## ASSIGNMENT
This exercise asks for an exact copy of every entry below, with pictures omitted.

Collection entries
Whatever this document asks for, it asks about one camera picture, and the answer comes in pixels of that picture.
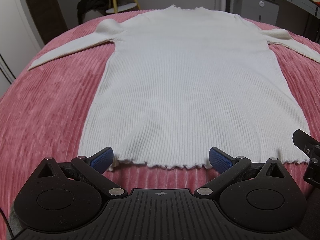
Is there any black garment on floor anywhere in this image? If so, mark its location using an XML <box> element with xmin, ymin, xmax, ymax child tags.
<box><xmin>76</xmin><ymin>0</ymin><xmax>113</xmax><ymax>25</ymax></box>

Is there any white wardrobe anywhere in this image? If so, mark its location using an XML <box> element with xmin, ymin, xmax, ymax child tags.
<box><xmin>0</xmin><ymin>0</ymin><xmax>44</xmax><ymax>95</ymax></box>

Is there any grey dressing table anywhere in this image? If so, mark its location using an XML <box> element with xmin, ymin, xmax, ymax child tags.
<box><xmin>272</xmin><ymin>0</ymin><xmax>319</xmax><ymax>43</ymax></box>

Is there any grey bedside cabinet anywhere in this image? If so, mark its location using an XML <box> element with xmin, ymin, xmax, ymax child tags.
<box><xmin>233</xmin><ymin>0</ymin><xmax>279</xmax><ymax>25</ymax></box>

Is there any white ribbed knit sweater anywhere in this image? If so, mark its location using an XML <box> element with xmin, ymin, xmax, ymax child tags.
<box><xmin>31</xmin><ymin>6</ymin><xmax>319</xmax><ymax>168</ymax></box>

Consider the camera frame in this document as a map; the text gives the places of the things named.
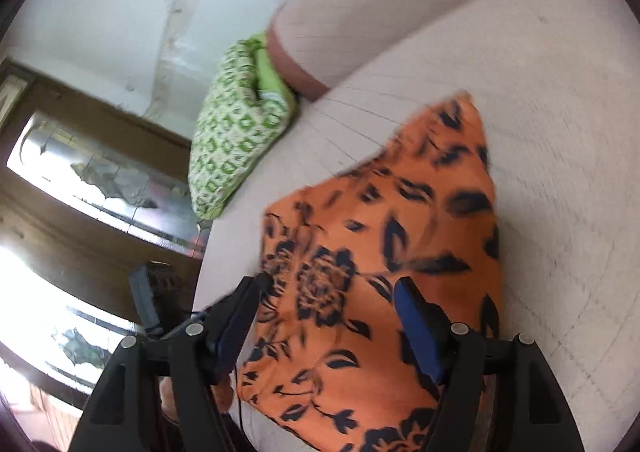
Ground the orange black floral blouse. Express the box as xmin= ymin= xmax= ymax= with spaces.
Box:
xmin=239 ymin=93 xmax=501 ymax=451

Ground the person's left hand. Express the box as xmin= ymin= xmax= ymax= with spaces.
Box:
xmin=158 ymin=373 xmax=236 ymax=428

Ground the wooden stained glass door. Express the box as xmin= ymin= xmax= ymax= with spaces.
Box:
xmin=0 ymin=56 xmax=212 ymax=452

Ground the green white checkered pillow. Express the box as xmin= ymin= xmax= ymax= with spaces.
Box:
xmin=188 ymin=32 xmax=298 ymax=221

## ANSWER SPACE
Whatever this document asks for, it asks about one camera picture, and the answer comes in pixels of that picture.
Is there any black garment on floor anywhere in this image? If so, mark its location using an XML <box> element with xmin, ymin, xmax, ymax child tags.
<box><xmin>76</xmin><ymin>0</ymin><xmax>113</xmax><ymax>25</ymax></box>

Is there any white wardrobe anywhere in this image? If so, mark its location using an XML <box> element with xmin, ymin, xmax, ymax child tags.
<box><xmin>0</xmin><ymin>0</ymin><xmax>44</xmax><ymax>95</ymax></box>

Is there any grey dressing table anywhere in this image? If so, mark its location using an XML <box> element with xmin, ymin, xmax, ymax child tags.
<box><xmin>272</xmin><ymin>0</ymin><xmax>319</xmax><ymax>43</ymax></box>

Is there any grey bedside cabinet anywhere in this image? If so, mark its location using an XML <box> element with xmin, ymin, xmax, ymax child tags.
<box><xmin>233</xmin><ymin>0</ymin><xmax>279</xmax><ymax>25</ymax></box>

Is there any white ribbed knit sweater anywhere in this image? If so, mark its location using an XML <box> element with xmin, ymin, xmax, ymax child tags.
<box><xmin>31</xmin><ymin>6</ymin><xmax>319</xmax><ymax>168</ymax></box>

Consider the camera frame in this document as a map; the text gives the places of the things named.
Ground the orange black floral blouse. Express the box as xmin= ymin= xmax= ymax= with spaces.
Box:
xmin=239 ymin=93 xmax=501 ymax=451

Ground the person's left hand. Express the box as xmin= ymin= xmax= ymax= with spaces.
Box:
xmin=158 ymin=373 xmax=236 ymax=428

Ground the wooden stained glass door. Express the box as xmin= ymin= xmax= ymax= with spaces.
Box:
xmin=0 ymin=56 xmax=212 ymax=452

Ground the green white checkered pillow. Express the box as xmin= ymin= xmax= ymax= with spaces.
Box:
xmin=188 ymin=32 xmax=298 ymax=221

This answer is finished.